At first I was excited to get some good deer photos. But when I looked closer, my excitement turned to concern. What was wrong with these deer?
I’m no professional photographer, but I do love taking wildlife pictures. I’m always looking for that interesting shot to add to my collection or feature here on MyWoodlot.
For as much time as I spend in the woods though, something that frustrated me for a long time was that I had no decent pictures of deer. Deer are beautiful animals, even if they can cause trouble for forest regrowth. It bothered me that I had only grainy, blurry shots of them from far away.
That’s why I was so excited when one day last May, I stumbled upon two deer in the woods behind the office here. It was one of those rare moments where I spotted them before they spotted me. I didn’t want to spook them, so I took my time getting my camera and telephoto lens out.
But even as I took those first couple pictures through the trees, my excitement turned to concern. Something was wrong with these deer. They didn’t look right. Their fur was the wrong color. I edged a little closer and shifted to my left for clearer view.

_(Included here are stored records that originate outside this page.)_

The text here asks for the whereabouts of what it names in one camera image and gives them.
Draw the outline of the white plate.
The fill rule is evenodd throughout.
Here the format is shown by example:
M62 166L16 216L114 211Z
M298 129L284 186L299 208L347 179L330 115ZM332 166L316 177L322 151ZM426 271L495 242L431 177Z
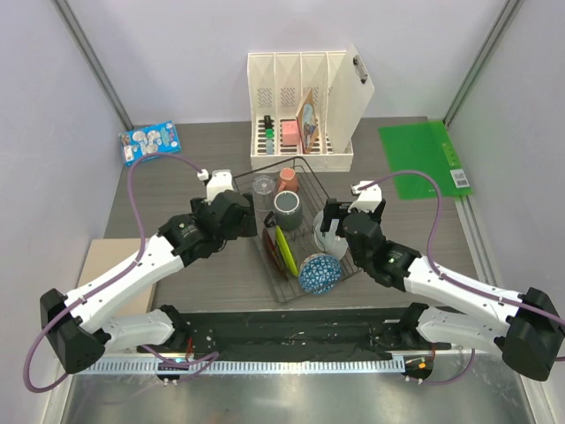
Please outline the white plate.
M326 232L321 231L322 222L323 211L321 210L313 220L314 243L321 252L329 254L340 261L348 250L348 243L345 238L337 235L339 220L333 219L329 230Z

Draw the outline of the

That movement was enough. They spotted me. They stared at me, ears up, alert.
I froze. I feared they would bolt before I figured out what was going on.
A minute passed. The deer kept watching me. No one moved. I don’t think I breathed during that minute.
At last the deer calmed down. They kept watching me, but they relaxed. I guess they decided I wasn’t a threat.
My pulse still racing at my near disaster, I took a closer look at the deer. Finally I saw it. Their fur was all rough and uneven.
I took a bunch of pictures, hopeful a few would turn out so I could examine them in more detail later.
Eventually the deer had enough of me. They walked away into the forest.
Back inside, I had a lot of pictures of blurry deer. The low branches and trees between me and the deer played havoc with my camera’s autofocus. Fortunately, I had two clear pictures with the deer in focus. Those photos finally revealed what was going on.
The deer were shedding their winter coats. This was May, after all. In the fall, deer grow a thick coat of hollow hairs. Those hairs trap air inside them, which helps insulate the deer from the cold. But in spring, that coat becomes too hot. The thick fur comes off and gets replaced by a short, reddish coat that protects the deer’s skin from the sun. The winter fur comes off unevenly and itches, resulting in that unkempt appearance.
If you see some scruffy-looking deer this time of year, don’t worry. They aren’t infested with some hideous disease. They’re just swapping out their wardrobes.